第15章 空腹スカベンジャー!【Ruggie】
「あの、ラギー先輩。聞いてもいいですか」
「え、何、なんスか改まって」
監督生はずっと気になっていたことがあった。
「その。スラムの暮らしって、どんな感じなんですか。」
ラギーは食べ物やお金に関してかなりケチだ。
そのルーツは言うまでもなく、彼がナイトレイブンカレッジに入学する前はスラム街で生きていたことにある。
人の事情に無闇に首を突っ込むものではないし、知りたいと思うこと自体が不謹慎かも知れない。
だけど、スラム育ちのハイエナが名門ナイトレイブンカレッジで授業を受けていることは明らかに異様だ。
監督生は興味があった。
どうやってここまで這い上がったのか。
きっと修羅の道を歩いてきたに違いないのだ。
歯の隙間から漏れ出すみたいに笑い、冗談を言ったり自分をからかったりする彼が時折見せる日影の様な表情が気になる。
"捕食者"としての彼の過去と生き様を、どうしても一度聞いてみたかった。
「どんなって…聞きたい?」
ニッ、と笑う顔は昔図鑑で見たブチハイエナの顔とおんなじであった。
「聞きたいです」
彼女が真剣な顔をして頷くので、ラギーは相変わらず変な子と思った。
「そうッスね〜。例えば?」
「えっと、向こうではご飯は何を食べていましたか」
「何でも食うッス。」
「何でも?」
「そう、腐っててもね」
「えっ」
ラギーはスマホを取り出して監督生に1枚の画像を見せた。
「これ。なんだと思う?」
「え…?山?にしても随分カラフルですね」
黒や灰色のカタマリが積み重なってできた山に、緑やオレンジや青などの極彩色が混ざっていてモザイクのように見える。

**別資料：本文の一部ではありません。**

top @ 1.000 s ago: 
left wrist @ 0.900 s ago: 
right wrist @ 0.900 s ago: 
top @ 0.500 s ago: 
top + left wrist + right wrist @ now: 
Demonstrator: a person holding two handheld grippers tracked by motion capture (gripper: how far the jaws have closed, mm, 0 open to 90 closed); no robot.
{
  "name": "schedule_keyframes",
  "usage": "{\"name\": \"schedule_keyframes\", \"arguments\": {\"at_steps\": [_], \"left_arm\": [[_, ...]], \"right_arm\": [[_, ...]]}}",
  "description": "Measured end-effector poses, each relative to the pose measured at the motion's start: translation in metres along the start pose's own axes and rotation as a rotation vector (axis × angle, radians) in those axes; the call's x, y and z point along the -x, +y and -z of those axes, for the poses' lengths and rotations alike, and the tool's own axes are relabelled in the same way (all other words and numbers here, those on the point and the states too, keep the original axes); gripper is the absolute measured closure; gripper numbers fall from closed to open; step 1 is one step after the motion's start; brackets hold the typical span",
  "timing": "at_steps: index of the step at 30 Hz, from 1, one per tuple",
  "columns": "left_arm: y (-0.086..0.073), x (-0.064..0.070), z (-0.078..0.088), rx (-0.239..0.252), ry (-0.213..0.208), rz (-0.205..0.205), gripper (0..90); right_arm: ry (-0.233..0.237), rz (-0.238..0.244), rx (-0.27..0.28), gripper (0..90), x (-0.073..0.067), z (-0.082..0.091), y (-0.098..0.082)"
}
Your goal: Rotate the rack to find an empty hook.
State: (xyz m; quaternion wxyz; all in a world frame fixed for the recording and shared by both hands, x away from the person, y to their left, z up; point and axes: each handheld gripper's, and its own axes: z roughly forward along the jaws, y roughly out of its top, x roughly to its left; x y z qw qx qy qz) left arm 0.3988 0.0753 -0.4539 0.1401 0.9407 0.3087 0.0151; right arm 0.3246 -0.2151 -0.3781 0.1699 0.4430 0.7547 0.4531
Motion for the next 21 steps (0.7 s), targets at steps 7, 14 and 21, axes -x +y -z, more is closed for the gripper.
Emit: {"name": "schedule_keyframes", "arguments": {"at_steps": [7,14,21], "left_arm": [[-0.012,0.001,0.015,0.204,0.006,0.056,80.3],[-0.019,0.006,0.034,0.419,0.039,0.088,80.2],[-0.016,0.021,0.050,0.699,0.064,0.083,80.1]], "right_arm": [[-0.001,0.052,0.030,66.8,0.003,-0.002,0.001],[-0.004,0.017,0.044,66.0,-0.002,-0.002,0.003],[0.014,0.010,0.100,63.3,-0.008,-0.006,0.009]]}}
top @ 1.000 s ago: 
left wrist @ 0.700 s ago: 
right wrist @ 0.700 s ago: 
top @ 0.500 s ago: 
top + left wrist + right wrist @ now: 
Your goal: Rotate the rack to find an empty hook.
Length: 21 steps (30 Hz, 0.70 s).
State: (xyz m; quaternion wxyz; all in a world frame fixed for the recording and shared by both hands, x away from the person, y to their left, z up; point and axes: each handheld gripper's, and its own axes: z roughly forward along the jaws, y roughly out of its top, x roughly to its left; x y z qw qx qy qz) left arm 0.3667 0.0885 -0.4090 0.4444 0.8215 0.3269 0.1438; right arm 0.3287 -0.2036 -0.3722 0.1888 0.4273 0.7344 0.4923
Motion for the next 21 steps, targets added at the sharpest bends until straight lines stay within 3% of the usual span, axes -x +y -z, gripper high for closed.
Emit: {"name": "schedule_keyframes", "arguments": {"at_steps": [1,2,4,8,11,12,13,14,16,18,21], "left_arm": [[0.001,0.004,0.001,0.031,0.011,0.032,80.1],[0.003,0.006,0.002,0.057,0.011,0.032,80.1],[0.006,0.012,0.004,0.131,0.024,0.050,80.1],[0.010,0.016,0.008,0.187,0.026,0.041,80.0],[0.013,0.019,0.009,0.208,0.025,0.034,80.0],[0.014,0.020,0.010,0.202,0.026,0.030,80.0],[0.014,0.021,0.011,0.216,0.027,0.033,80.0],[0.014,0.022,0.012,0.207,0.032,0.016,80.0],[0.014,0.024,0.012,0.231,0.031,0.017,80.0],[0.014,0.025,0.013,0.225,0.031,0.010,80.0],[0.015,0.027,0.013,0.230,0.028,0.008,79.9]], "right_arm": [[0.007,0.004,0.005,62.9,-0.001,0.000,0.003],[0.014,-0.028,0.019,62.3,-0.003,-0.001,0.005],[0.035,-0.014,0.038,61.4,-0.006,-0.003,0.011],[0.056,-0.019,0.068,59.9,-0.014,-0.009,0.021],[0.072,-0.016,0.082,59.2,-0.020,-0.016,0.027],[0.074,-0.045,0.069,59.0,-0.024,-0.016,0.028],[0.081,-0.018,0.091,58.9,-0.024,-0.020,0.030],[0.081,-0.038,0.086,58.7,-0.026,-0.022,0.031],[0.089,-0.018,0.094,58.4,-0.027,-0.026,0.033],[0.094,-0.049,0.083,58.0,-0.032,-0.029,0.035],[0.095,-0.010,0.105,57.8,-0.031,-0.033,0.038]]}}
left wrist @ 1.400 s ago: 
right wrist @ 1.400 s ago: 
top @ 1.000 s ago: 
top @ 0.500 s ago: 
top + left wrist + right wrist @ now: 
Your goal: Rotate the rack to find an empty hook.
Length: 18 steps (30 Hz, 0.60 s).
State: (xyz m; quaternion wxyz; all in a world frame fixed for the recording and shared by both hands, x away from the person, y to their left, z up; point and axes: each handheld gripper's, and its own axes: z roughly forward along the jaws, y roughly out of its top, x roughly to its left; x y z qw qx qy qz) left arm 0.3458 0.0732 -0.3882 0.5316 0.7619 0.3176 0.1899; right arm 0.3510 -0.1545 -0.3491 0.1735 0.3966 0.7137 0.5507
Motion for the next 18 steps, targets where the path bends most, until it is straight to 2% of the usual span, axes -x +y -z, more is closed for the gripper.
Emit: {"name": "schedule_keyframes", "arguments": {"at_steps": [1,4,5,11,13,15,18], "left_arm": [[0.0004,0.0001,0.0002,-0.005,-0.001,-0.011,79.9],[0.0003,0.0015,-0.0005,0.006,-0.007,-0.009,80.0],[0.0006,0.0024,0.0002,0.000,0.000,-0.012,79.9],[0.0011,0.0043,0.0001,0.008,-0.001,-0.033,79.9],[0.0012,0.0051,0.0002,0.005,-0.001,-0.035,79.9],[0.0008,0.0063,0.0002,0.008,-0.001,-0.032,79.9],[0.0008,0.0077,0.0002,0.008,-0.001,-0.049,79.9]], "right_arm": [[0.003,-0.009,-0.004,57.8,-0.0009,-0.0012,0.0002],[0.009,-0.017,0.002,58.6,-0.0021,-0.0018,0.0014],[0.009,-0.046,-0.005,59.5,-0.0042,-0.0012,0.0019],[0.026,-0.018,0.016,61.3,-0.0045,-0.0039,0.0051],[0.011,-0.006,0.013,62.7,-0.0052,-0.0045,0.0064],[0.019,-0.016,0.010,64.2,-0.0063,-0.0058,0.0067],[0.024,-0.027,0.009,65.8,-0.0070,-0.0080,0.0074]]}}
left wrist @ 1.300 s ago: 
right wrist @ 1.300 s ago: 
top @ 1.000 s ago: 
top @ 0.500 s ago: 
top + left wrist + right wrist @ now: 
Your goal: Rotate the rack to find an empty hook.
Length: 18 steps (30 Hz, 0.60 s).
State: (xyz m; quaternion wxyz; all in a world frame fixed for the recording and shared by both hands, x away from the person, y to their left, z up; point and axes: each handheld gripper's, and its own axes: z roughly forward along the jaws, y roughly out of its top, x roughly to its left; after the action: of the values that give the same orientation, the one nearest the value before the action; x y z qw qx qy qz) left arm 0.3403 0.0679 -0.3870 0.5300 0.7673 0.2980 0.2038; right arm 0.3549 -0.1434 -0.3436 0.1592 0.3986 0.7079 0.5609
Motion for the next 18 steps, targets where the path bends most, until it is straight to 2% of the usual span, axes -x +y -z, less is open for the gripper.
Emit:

その上に人が登っていて、山の中に手を突っ込んでいる人もいる。
「山は山なんスけど、普通の山とは全然違うッス。これゴミ山だから」
「ゴミ山?!」
画像をズームして見せる。
確かによく見れば、黒や灰色は何かの燃えたあとのくずであり、カラフルなのは衣服やプラスチックなどの色だった。